● Extracted data entries:
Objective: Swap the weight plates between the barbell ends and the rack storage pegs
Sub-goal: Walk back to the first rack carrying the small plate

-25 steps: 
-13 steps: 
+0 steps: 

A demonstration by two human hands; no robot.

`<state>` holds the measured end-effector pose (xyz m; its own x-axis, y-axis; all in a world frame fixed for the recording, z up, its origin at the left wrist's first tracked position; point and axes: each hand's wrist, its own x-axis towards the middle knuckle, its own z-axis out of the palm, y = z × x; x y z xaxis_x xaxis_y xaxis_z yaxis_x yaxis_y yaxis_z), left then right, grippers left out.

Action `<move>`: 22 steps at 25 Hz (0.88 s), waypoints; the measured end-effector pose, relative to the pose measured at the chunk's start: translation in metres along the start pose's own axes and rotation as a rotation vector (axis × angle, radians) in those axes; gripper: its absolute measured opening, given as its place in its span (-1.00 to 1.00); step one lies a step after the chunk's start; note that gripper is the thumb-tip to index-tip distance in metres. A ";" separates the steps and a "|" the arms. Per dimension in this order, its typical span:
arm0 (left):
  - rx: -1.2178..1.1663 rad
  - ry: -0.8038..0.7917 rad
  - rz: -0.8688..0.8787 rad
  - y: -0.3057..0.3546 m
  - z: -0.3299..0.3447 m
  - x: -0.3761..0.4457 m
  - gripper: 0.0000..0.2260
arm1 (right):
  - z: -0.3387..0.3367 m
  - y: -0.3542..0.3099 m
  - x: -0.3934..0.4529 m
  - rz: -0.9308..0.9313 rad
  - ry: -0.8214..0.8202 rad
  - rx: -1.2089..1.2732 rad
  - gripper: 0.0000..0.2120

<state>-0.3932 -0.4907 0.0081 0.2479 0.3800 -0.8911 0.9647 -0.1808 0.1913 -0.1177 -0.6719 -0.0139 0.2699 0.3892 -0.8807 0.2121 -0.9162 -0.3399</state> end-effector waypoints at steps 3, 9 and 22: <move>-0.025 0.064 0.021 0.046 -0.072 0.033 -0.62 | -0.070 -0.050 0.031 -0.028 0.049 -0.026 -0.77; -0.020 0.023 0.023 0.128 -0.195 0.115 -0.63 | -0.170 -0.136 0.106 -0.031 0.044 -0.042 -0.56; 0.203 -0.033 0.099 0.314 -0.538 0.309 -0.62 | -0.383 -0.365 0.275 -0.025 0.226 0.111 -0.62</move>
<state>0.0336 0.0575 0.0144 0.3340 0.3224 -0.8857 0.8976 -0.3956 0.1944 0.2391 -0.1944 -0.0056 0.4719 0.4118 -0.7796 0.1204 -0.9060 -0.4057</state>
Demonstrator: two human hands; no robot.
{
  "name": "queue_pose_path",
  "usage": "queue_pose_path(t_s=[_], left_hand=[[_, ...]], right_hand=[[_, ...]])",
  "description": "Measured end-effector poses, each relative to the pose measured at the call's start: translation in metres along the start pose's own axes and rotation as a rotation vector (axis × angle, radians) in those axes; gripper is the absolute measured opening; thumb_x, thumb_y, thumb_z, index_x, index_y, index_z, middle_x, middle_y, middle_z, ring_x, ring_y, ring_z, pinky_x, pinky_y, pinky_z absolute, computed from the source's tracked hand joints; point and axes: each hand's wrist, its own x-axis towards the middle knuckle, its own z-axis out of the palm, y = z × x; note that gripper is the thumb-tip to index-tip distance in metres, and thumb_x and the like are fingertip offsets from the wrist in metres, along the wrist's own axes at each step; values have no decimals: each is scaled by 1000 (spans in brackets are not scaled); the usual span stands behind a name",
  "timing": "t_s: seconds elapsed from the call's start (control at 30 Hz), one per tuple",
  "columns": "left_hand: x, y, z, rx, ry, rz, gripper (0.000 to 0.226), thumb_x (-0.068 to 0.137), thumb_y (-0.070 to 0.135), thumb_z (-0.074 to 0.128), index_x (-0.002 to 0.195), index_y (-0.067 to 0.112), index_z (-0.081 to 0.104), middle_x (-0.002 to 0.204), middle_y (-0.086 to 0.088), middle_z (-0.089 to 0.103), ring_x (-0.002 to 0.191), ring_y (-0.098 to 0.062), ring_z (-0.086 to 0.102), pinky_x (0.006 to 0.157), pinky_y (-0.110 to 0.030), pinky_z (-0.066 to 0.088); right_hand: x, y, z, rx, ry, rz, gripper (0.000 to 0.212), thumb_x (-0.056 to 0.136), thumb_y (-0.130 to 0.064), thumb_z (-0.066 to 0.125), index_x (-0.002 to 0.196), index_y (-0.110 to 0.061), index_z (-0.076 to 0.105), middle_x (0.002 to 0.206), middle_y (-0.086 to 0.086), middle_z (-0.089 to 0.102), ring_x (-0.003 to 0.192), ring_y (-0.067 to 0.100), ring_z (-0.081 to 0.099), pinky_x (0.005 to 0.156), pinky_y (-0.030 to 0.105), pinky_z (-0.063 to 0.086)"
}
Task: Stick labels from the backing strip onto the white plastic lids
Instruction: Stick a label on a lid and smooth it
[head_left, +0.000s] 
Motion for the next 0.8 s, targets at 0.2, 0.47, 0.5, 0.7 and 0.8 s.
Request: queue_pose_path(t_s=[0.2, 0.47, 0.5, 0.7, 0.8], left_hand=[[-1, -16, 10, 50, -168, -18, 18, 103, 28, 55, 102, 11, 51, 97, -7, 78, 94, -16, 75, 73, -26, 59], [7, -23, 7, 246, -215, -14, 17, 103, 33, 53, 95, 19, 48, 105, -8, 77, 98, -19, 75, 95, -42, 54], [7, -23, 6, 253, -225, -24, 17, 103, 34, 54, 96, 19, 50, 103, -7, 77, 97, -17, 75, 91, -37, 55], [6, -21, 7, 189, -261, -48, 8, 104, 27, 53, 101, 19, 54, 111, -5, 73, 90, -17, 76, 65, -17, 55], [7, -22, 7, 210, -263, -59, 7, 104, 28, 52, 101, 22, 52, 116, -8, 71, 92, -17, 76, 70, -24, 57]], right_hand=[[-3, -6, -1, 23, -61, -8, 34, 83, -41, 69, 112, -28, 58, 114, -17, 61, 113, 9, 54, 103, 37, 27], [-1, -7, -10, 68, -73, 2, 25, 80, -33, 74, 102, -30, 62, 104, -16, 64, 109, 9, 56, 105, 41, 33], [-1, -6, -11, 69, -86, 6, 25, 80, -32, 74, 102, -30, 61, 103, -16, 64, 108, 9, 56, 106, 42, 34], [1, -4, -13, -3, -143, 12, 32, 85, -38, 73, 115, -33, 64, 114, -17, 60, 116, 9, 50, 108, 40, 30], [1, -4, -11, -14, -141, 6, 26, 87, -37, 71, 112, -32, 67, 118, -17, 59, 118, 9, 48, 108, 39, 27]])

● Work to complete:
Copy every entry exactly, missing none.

● Answer space:
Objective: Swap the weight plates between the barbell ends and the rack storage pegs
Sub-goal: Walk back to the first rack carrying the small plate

-25 steps: 
-13 steps: 
+0 steps: 

A demonstration by two human hands; no robot.

`<state>` holds the measured end-effector pose (xyz m; its own x-axis, y-axis; all in a world frame fixed for the recording, z up, its origin at the left wrist's first tracked position; point and axes: each hand's wrist, its own x-axis towards the middle knuckle, its own z-axis out of the palm, y = z × x; x y z xaxis_x xaxis_y xaxis_z yaxis_x yaxis_y yaxis_z), left then right, grippers left out.

Action `<move>`: 22 steps at 25 Hz (0.88 s), waypoints; the measured end-effector pose, relative to the pose measured at the chunk's start: translation in metres along the start pose's own axes and rotation as a rotation vector (axis × angle, radians) in those axes; gripper: its absolute measured opening, given as its place in its span (-1.00 to 1.00); step one lies a step after the chunk's start; note that gripper is the thumb-tip to index-tip distance in metres. A ";" separates the steps and a "|" the arms. Per dimension in this order, its typical span:
arm0 (left):
  - rx: -1.2178..1.1663 rad
  - ry: -0.8038..0.7917 rad
  - rz: -0.8688..0.8787 rad
  - y: -0.3057..0.3546 m
  - z: -0.3299..0.3447 m
  - x: -0.3761..0.4457 m
  - gripper: 0.0000..0.2260
arm1 (right):
  - z: -0.3387..0.3367 m
  - y: -0.3542..0.3099 m
  - x: -0.3934..0.4529 m
  - rz: -0.9308..0.9313 rad
  - ry: -0.8214..0.8202 rad
  - rx: -1.2089..1.2732 rad
  - gripper: 0.0000..0.2120

<state>-0.3932 -0.4907 0.0081 0.2479 0.3800 -0.8911 0.9647 -0.1808 0.1913 -0.1177 -0.6719 -0.0139 0.2699 0.3892 -0.8807 0.2121 -0.9162 -0.3399</state> end-effector waypoints at steps 3, 9 and 22: <move>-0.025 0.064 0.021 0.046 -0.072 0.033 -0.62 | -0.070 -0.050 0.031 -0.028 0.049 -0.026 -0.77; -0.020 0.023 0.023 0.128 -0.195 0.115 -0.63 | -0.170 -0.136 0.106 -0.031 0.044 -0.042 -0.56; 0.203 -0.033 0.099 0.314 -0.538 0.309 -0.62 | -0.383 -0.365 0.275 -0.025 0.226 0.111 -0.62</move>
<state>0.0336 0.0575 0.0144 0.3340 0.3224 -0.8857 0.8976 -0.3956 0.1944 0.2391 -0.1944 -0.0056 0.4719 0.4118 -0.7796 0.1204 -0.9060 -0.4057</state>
Demonstrator: two human hands; no robot.
{
  "name": "queue_pose_path",
  "usage": "queue_pose_path(t_s=[_], left_hand=[[_, ...]], right_hand=[[_, ...]])",
  "description": "Measured end-effector poses, each relative to the pose measured at the call's start: translation in metres along the start pose's own axes and rotation as a rotation vector (axis × angle, radians) in those axes; gripper is the absolute measured opening; thumb_x, thumb_y, thumb_z, index_x, index_y, index_z, middle_x, middle_y, middle_z, ring_x, ring_y, ring_z, pinky_x, pinky_y, pinky_z absolute, computed from the source's tracked hand joints; point and axes: each hand's wrist, its own x-axis towards the middle knuckle, its own z-axis out of the palm, y = z × x; note that gripper is the thumb-tip to index-tip distance in metres, and thumb_x and the like are fingertip offsets from the wrist in metres, along the wrist's own axes at each step; values have no decimals: each is scaled by 1000 (spans in brackets are not scaled); the usual span stands behind a name",
  "timing": "t_s: seconds elapsed from the call's start (control at 30 Hz), one per tuple",
  "columns": "left_hand: x, y, z, rx, ry, rz, gripper (0.000 to 0.226), thumb_x (-0.068 to 0.137), thumb_y (-0.070 to 0.135), thumb_z (-0.074 to 0.128), index_x (-0.002 to 0.195), index_y (-0.067 to 0.112), index_z (-0.081 to 0.104), middle_x (-0.002 to 0.204), middle_y (-0.086 to 0.088), middle_z (-0.089 to 0.103), ring_x (-0.002 to 0.191), ring_y (-0.098 to 0.062), ring_z (-0.086 to 0.102), pinky_x (0.006 to 0.157), pinky_y (-0.110 to 0.030), pinky_z (-0.066 to 0.088); right_hand: x, y, z, rx, ry, rz, gripper (0.000 to 0.212), thumb_x (-0.056 to 0.136), thumb_y (-0.130 to 0.064), thumb_z (-0.066 to 0.125), index_x (-0.002 to 0.196), index_y (-0.110 to 0.061), index_z (-0.076 to 0.105), middle_x (0.002 to 0.206), middle_y (-0.086 to 0.086), middle_z (-0.089 to 0.102), ring_x (-0.003 to 0.192), ring_y (-0.067 to 0.100), ring_z (-0.081 to 0.099), pinky_x (0.005 to 0.156), pinky_y (-0.030 to 0.105), pinky_z (-0.063 to 0.086)"
}
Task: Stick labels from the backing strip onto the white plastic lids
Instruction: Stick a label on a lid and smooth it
[head_left, +0.000s] 
Motion for the next 0.8 s, targets at 0.2, 0.47, 0.5, 0.7 and 0.8 s.
Request: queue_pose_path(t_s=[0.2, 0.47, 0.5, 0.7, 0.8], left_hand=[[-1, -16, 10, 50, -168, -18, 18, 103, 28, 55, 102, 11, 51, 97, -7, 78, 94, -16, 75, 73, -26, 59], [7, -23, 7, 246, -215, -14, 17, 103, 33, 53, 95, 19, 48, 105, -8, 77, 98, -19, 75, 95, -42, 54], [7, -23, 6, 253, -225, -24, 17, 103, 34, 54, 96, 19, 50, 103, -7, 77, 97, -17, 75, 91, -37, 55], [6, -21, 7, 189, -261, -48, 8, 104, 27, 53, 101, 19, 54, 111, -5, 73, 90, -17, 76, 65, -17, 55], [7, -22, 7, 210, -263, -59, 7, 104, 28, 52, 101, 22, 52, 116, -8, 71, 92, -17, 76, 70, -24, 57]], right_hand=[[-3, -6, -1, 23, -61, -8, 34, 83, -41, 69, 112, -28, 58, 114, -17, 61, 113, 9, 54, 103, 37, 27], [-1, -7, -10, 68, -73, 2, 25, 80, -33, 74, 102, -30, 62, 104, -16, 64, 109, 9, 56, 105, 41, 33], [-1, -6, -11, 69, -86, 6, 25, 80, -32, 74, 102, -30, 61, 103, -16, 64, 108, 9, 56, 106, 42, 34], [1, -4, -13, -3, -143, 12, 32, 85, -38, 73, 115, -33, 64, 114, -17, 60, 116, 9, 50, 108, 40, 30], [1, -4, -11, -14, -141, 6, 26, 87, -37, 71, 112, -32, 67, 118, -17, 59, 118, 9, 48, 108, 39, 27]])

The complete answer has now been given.